====== Recorded information ======

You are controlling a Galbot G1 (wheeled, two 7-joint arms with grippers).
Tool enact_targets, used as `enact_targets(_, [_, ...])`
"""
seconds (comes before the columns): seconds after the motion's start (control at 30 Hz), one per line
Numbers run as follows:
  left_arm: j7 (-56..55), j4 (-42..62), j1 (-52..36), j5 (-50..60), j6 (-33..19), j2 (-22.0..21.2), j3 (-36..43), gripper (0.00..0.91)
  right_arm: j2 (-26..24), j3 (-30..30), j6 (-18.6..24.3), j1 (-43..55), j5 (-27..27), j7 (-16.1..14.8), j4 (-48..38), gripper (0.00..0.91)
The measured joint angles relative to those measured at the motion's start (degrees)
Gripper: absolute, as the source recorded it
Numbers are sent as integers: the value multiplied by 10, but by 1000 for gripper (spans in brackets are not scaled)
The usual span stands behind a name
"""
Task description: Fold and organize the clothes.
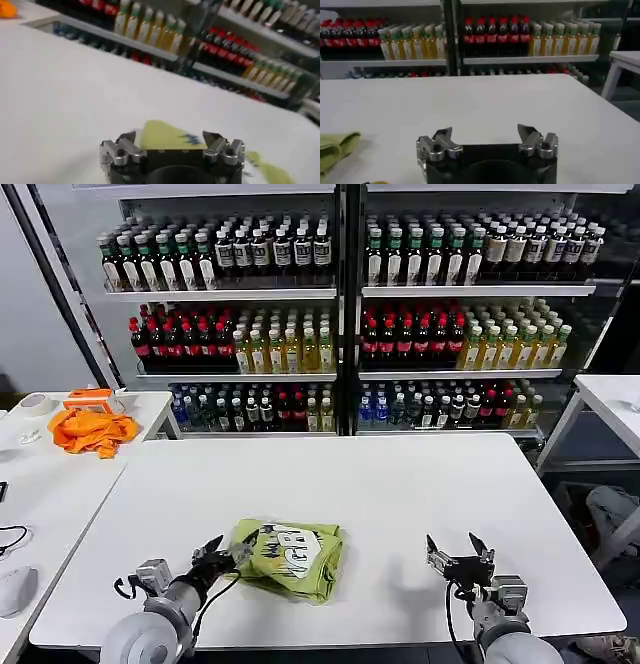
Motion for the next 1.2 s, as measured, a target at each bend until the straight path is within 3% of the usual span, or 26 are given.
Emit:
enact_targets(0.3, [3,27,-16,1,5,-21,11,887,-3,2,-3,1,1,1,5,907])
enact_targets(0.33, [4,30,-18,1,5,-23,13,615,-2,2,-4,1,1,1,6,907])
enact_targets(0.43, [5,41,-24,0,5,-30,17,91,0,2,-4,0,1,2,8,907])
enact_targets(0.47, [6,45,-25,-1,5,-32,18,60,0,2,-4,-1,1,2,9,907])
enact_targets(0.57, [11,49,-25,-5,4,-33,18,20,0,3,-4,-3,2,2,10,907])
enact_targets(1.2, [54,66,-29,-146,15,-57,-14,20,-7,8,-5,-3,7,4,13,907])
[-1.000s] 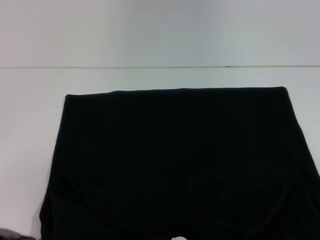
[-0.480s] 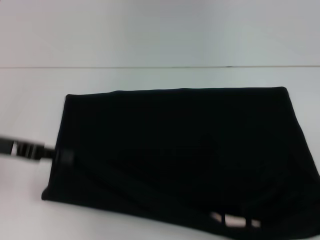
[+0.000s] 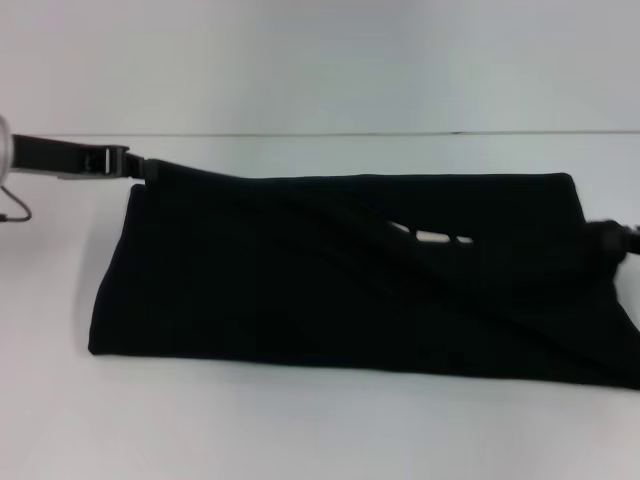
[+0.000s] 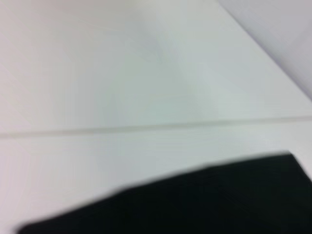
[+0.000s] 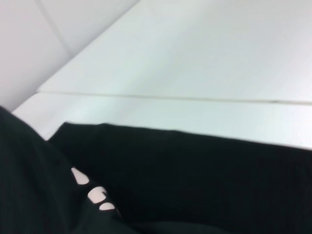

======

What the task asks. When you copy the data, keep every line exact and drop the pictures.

Output.
You are controlling a Galbot G1 (wheeled, two 7-joint arms with grippers).
Tool enact_targets, used as `enact_targets(_, [_, ...])`
"""
seconds (comes before the columns): seconds after the motion's start (control at 30 Hz), one per line
Numbers run as follows:
  left_arm: j7 (-56..55), j4 (-42..62), j1 (-52..36), j5 (-50..60), j6 (-33..19), j2 (-22.0..21.2), j3 (-36..43), gripper (0.00..0.91)
  right_arm: j2 (-26..24), j3 (-30..30), j6 (-18.6..24.3), j1 (-43..55), j5 (-27..27), j7 (-16.1..14.8), j4 (-48..38), gripper (0.00..0.91)
The measured joint angles relative to those measured at the motion's start (degrees)
Gripper: absolute, as the source recorded it
Numbers are sent as integers: the value multiplied by 10, but by 1000 for gripper (spans in brackets are not scaled)
The usual span stands behind a name
"""
Task description: Fold and organize the clothes.
Motion for the next 1.2 s, as measured, a target at each bend until the straight path is within 3% of the usual span, or 26 are given.
Emit:
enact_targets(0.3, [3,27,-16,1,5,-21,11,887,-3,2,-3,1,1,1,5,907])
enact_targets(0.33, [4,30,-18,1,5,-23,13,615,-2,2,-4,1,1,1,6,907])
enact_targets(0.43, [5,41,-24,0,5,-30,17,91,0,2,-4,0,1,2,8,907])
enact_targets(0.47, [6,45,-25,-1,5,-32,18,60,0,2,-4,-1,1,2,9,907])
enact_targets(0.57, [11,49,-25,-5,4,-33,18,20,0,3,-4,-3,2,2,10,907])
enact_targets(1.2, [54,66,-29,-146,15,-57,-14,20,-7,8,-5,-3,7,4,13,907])
[-1.000s] 
[-0.480s] 
[+0.000s] 
[+0.000s] 
[+0.000s] 

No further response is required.